*INSTRUCTIONS FOR THE TASK*: Leave every image behind and restate the data word for word.

*INFORMATION SUPPLIED*:
»»
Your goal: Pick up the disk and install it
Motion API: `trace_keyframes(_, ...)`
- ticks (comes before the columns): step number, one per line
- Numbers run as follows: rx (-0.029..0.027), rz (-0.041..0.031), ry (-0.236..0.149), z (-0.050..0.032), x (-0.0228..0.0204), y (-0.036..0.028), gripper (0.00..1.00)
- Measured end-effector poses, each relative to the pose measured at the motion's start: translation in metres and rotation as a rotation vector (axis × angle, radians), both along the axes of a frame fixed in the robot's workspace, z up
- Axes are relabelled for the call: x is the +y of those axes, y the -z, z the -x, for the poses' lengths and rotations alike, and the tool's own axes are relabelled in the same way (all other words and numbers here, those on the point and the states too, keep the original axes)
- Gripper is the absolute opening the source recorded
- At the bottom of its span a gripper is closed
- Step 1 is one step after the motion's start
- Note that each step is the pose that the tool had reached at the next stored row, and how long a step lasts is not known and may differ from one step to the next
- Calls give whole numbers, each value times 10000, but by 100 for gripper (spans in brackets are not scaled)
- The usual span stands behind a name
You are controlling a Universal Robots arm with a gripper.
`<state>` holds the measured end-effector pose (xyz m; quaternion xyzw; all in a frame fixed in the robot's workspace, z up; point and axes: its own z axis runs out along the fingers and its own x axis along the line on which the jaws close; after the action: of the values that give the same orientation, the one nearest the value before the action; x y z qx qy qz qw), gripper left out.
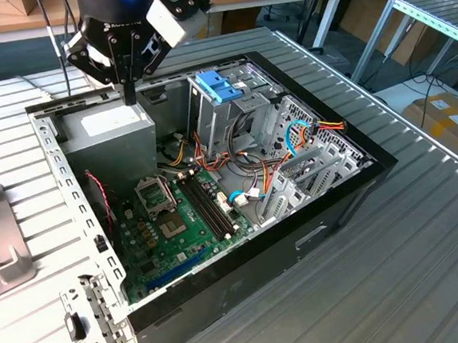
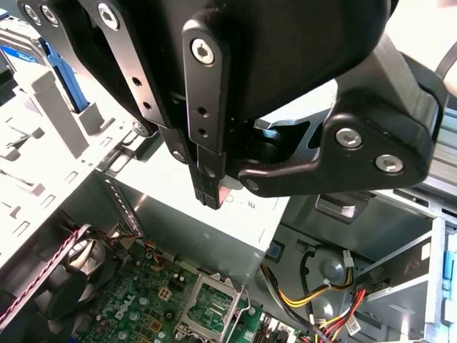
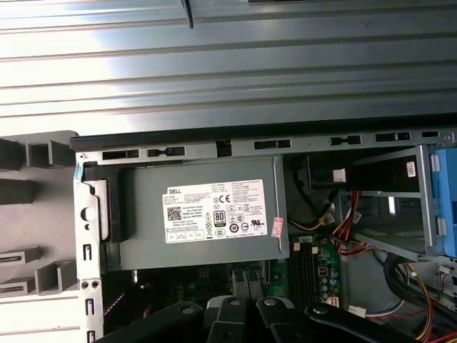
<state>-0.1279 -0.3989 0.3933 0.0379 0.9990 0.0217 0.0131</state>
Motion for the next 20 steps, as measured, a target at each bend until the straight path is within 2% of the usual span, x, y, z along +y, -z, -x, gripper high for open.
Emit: trace_keyframes(20, 0, 0, 0, 57, 0, 0, 11)
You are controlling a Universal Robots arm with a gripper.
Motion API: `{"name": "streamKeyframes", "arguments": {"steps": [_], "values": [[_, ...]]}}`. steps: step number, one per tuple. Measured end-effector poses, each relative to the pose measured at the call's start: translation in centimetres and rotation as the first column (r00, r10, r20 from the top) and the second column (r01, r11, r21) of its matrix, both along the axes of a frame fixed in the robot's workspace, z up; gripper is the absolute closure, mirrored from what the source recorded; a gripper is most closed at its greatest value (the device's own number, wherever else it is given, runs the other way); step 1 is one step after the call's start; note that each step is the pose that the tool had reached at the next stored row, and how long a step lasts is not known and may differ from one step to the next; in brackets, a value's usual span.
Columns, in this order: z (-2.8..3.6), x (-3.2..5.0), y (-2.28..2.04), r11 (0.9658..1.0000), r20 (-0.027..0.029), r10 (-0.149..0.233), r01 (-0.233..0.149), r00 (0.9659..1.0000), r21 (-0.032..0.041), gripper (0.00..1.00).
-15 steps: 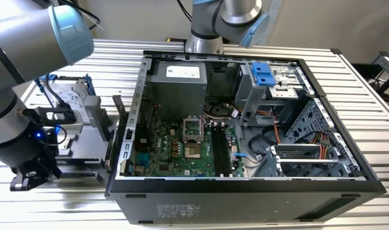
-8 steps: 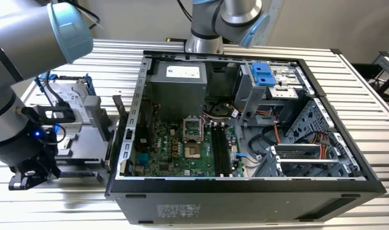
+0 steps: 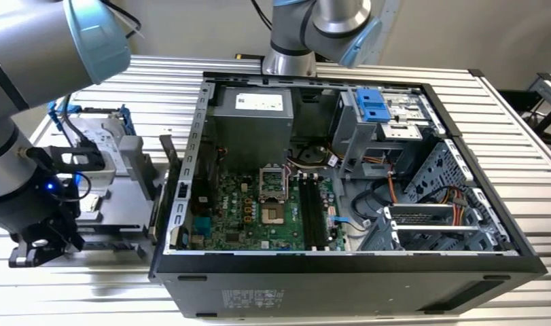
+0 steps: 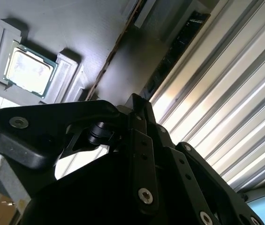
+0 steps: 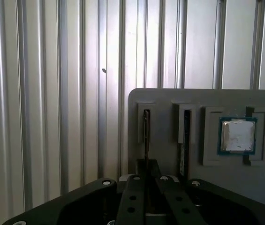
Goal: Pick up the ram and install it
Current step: 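Pick up the ram and move it above insertion slot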
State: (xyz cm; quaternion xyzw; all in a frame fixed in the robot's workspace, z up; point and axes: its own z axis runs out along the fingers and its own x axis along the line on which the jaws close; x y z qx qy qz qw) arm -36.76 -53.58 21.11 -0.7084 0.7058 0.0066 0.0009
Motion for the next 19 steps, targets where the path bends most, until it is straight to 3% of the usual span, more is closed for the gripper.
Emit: {"name": "streamKeyframes", "arguments": {"steps": [19], "values": [[1.47, 0.00, 0.00, 1.0000, 0.0000, 0.000, 0.000, 1.0000, -0.0001, 1.00]]}}
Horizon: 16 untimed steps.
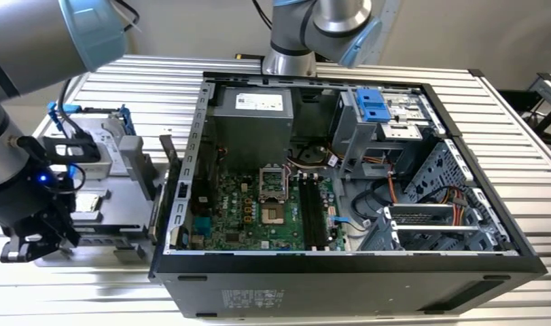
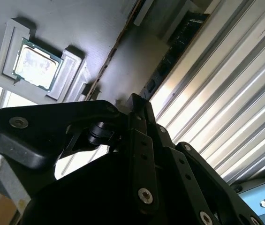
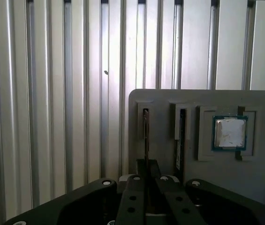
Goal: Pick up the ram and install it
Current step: 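Pick up the ram and move it above insertion slot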
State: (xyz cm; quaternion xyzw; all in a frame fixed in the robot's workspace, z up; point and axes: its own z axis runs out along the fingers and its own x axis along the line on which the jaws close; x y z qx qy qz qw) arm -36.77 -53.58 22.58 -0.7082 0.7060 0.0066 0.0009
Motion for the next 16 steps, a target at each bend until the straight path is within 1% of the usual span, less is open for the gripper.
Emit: {"name": "streamKeyframes", "arguments": {"steps": [8, 16], "values": [[0.58, 0.00, 0.00, 1.0000, 0.0001, 0.000, 0.000, 1.0000, 0.0001, 1.00], [0.92, 0.00, 0.00, 1.0000, -0.0001, 0.000, 0.000, 1.0000, -0.0001, 1.00]]}}
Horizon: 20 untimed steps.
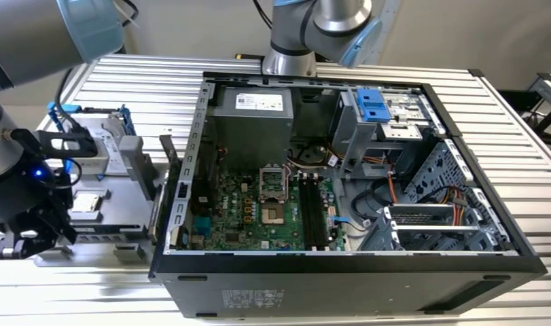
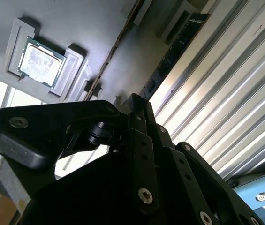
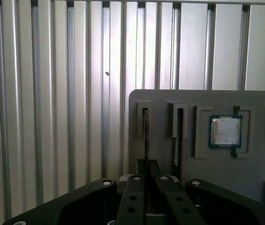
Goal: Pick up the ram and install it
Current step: 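Pick up the ram and move it above insertion slot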
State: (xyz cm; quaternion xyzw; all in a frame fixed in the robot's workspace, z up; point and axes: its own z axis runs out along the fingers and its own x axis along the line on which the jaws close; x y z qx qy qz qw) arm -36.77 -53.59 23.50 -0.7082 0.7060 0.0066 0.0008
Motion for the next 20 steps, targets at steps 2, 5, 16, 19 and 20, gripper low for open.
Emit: {"name": "streamKeyframes", "arguments": {"steps": [2, 5, 16, 19, 20], "values": [[0.13, 0.00, 0.00, 1.0000, 0.0001, 0.000, 0.000, 1.0000, 0.0001, 1.00], [0.36, 0.00, 0.00, 1.0000, 0.0001, 0.000, 0.000, 1.0000, 0.0001, 1.00], [1.24, 0.00, 0.00, 1.0000, 0.0001, 0.000, 0.000, 1.0000, 0.0001, 1.00], [1.41, 0.01, 0.00, 1.0000, 0.0002, 0.000, 0.000, 1.0000, 0.0001, 1.00], [1.47, 0.01, 0.00, 1.0000, 0.0001, 0.000, 0.000, 1.0000, 0.0001, 1.00]]}}
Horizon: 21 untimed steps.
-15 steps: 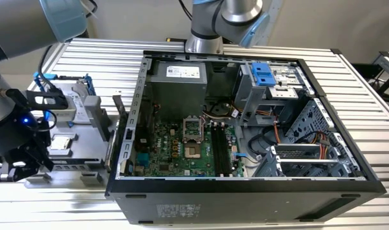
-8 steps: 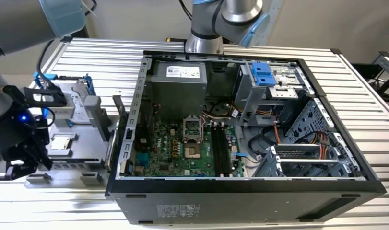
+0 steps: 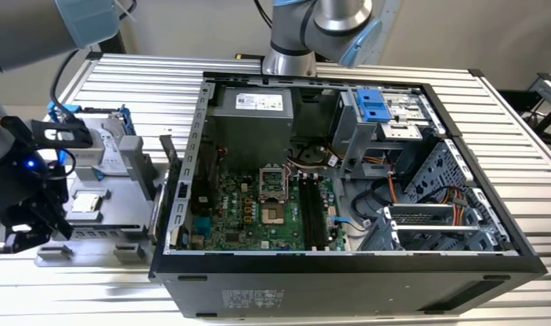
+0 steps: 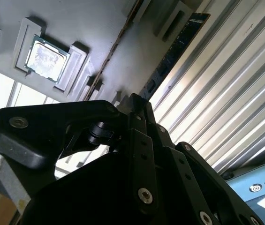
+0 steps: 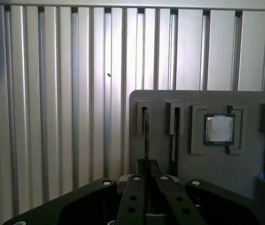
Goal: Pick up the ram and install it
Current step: 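Pick up the ram and move it above insertion slot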
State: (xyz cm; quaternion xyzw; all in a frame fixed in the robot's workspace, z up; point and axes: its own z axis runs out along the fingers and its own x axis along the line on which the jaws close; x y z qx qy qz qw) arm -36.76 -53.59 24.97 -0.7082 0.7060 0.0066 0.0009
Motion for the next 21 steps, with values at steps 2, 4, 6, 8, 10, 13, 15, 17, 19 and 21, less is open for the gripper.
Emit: {"name": "streamKeyframes", "arguments": {"steps": [2, 4, 6, 8, 10, 13, 15, 17, 19, 21], "values": [[0.12, 0.00, 0.00, 1.0000, 0.0000, 0.000, 0.000, 1.0000, 0.0000, 1.00], [0.25, -0.02, 0.01, 1.0000, 0.0000, 0.000, 0.000, 1.0000, 0.0000, 1.00], [0.38, -0.02, 0.01, 1.0000, 0.0000, 0.000, 0.000, 1.0000, 0.0000, 1.00], [0.50, -0.01, 0.01, 1.0000, 0.0000, 0.000, 0.000, 1.0000, 0.0000, 1.00], [0.62, -0.01, 0.01, 1.0000, 0.0000, 0.000, 0.000, 1.0000, 0.0000, 1.00], [0.81, -0.01, 0.01, 1.0000, 0.0000, 0.000, 0.000, 1.0000, 0.0000, 1.00], [0.95, -0.01, 0.01, 1.0000, 0.0000, 0.000, 0.000, 1.0000, -0.0001, 1.00], [1.09, -0.01, 0.01, 1.0000, 0.0000, 0.000, 0.000, 1.0000, -0.0001, 1.00], [1.22, -0.01, 0.01, 1.0000, 0.0000, 0.000, 0.000, 1.0000, 0.0000, 1.00], [1.34, -0.01, 0.01, 1.0000, 0.0000, 0.000, 0.000, 1.0000, 0.0000, 1.00]]}}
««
*ANSWER TO THIS PROBLEM*:
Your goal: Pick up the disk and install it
Motion API: `trace_keyframes(_, ...)`
- ticks (comes before the columns): step number, one per line
- Numbers run as follows: rx (-0.029..0.027), rz (-0.041..0.031), ry (-0.236..0.149), z (-0.050..0.032), x (-0.0228..0.0204), y (-0.036..0.028), gripper (0.00..1.00)
- Measured end-effector poses, each relative to the pose measured at the motion's start: translation in metres and rotation as a rotation vector (axis × angle, radians), both along the axes of a frame fixed in the robot's workspace, z up
- Axes are relabelled for the call: x is the +y of those axes, y the -z, z the -x, for the poses' lengths and rotations alike, and the tool's own axes are relabelled in the same way (all other words and numbers here, those on the point and the states too, keep the original axes)
- Gripper is the absolute opening the source recorded
- At the bottom of its span a gripper is closed
- Step 1 is one step after the motion's start
- Note that each step is the pose that the tool had reached at the next stored row, and how long a step lasts is not known and may differ from one step to the next
- Calls give whole numbers, each value times 10000, but by 100 for gripper (spans in brackets are not scaled)
- The usual span stands behind a name
You are controlling a Universal Robots arm with a gripper.
`<state>` holds the measured end-effector pose (xyz m; quaternion xyzw; all in a frame fixed in the robot's workspace, z up; point and axes: its own z axis runs out along the fingers and its own x axis along the line on which the jaws close; after the action: of the values that give the same orientation, the one nearest the value before the action; x y z qx qy qz qw), gripper left out.
<state>-0.1279 -0.3989 0.3933 0.0379 0.9990 0.0217 0.0131</state>
Motion for the next 20 steps, as measured, a target at each bend until the straight path is within 2% of the usual span, x, y, z along +y, -z, -x, gripper high for open.
Emit: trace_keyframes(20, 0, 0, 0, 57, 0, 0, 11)
You are controlling a Universal Robots arm with a gripper.
Motion API: `{"name": "streamKeyframes", "arguments": {"steps": [_], "values": [[_, ...]]}}`. steps: step number, one per tuple. Measured end-effector poses, each relative to the pose measured at the call's start: translation in centimetres and rotation as the first column (r00, r10, r20 from the top) and the second column (r01, r11, r21) of its matrix, both along the axes of a frame fixed in the robot's workspace, z up; gripper is the absolute closure, mirrored from what the source recorded; a gripper is most closed at its greatest value (the device's own number, wherever else it is given, runs the other way); step 1 is one step after the call's start; note that each step is the pose that the tool had reached at the next stored row, and how long a step lasts is not known and may differ from one step to the next; in brackets, a value's usual span.
Columns, in this order: z (-2.8..3.6), x (-3.2..5.0), y (-2.28..2.04), r11 (0.9658..1.0000), r20 (-0.027..0.029), r10 (-0.149..0.233), r01 (-0.233..0.149), r00 (0.9659..1.0000), r21 (-0.032..0.041), gripper (0.00..1.00).
-15 steps: 
-8 steps: 
+0 steps: 
+0 steps: 
+0 steps: 
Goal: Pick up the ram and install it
Current step: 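Pick up the ram and move it above insertion slot
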State: (xyz cm; quaternion xyzw; all in a frame fixed in the robot's workspace, z up; point and axes: its own z axis runs out along the fingers and its own x axis along the line on which the jaws close; x y z qx qy qz qw) arm -36.76 -53.58 21.11 -0.7084 0.7058 0.0066 0.0009
Motion for the next 19 steps, targets where the path bends most, until it is straight to 3% of the usual span, more is closed for the gripper.
Emit: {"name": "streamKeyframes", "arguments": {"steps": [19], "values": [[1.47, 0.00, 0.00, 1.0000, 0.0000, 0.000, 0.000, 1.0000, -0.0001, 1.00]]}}
Horizon: 16 untimed steps.
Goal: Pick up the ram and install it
Current step: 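Pick up the ram and move it above insertion slot
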State: (xyz cm; quaternion xyzw; all in a frame fixed in the robot's workspace, z up; point and axes: its own z axis runs out along the fingers and its own x axis along the line on which the jaws close; x y z qx qy qz qw) arm -36.77 -53.58 22.58 -0.7082 0.7060 0.0066 0.0009
Motion for the next 16 steps, a target at each bend until the straight path is within 1% of the usual span, less is open for the gripper.
Emit: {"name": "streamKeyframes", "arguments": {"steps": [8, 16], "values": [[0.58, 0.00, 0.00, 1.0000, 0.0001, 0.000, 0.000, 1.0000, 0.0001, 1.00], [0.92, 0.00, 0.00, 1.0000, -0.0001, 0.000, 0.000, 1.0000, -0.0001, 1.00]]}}
Horizon: 20 untimed steps.
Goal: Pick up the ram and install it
Current step: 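Pick up the ram and move it above insertion slot
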State: (xyz cm; quaternion xyzw; all in a frame fixed in the robot's workspace, z up; point and axes: its own z axis runs out along the fingers and its own x axis along the line on which the jaws close; x y z qx qy qz qw) arm -36.77 -53.59 23.50 -0.7082 0.7060 0.0066 0.0008
Motion for the next 20 steps, targets at steps 2, 5, 16, 19 and 20, gripper low for open.
Emit: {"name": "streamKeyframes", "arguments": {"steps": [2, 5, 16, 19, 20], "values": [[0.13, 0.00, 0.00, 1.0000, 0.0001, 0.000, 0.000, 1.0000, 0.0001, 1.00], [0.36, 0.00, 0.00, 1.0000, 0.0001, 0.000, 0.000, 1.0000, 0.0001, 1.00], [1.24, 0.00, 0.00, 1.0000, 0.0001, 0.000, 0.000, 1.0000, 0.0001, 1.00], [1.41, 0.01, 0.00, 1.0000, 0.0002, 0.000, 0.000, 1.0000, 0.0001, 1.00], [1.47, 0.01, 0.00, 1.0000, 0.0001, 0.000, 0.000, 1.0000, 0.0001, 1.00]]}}
Horizon: 21 untimed steps.
-15 steps: 
-8 steps: 
+0 steps: 
+0 steps: 
+0 steps: 
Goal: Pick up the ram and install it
Current step: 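Pick up the ram and move it above insertion slot
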State: (xyz cm; quaternion xyzw; all in a frame fixed in the robot's workspace, z up; point and axes: its own z axis runs out along the fingers and its own x axis along the line on which the jaws close; x y z qx qy qz qw) arm -36.76 -53.59 24.97 -0.7082 0.7060 0.0066 0.0009
Motion for the next 21 steps, with values at steps 2, 4, 6, 8, 10, 13, 15, 17, 19 and 21, less is open for the gripper.
Emit: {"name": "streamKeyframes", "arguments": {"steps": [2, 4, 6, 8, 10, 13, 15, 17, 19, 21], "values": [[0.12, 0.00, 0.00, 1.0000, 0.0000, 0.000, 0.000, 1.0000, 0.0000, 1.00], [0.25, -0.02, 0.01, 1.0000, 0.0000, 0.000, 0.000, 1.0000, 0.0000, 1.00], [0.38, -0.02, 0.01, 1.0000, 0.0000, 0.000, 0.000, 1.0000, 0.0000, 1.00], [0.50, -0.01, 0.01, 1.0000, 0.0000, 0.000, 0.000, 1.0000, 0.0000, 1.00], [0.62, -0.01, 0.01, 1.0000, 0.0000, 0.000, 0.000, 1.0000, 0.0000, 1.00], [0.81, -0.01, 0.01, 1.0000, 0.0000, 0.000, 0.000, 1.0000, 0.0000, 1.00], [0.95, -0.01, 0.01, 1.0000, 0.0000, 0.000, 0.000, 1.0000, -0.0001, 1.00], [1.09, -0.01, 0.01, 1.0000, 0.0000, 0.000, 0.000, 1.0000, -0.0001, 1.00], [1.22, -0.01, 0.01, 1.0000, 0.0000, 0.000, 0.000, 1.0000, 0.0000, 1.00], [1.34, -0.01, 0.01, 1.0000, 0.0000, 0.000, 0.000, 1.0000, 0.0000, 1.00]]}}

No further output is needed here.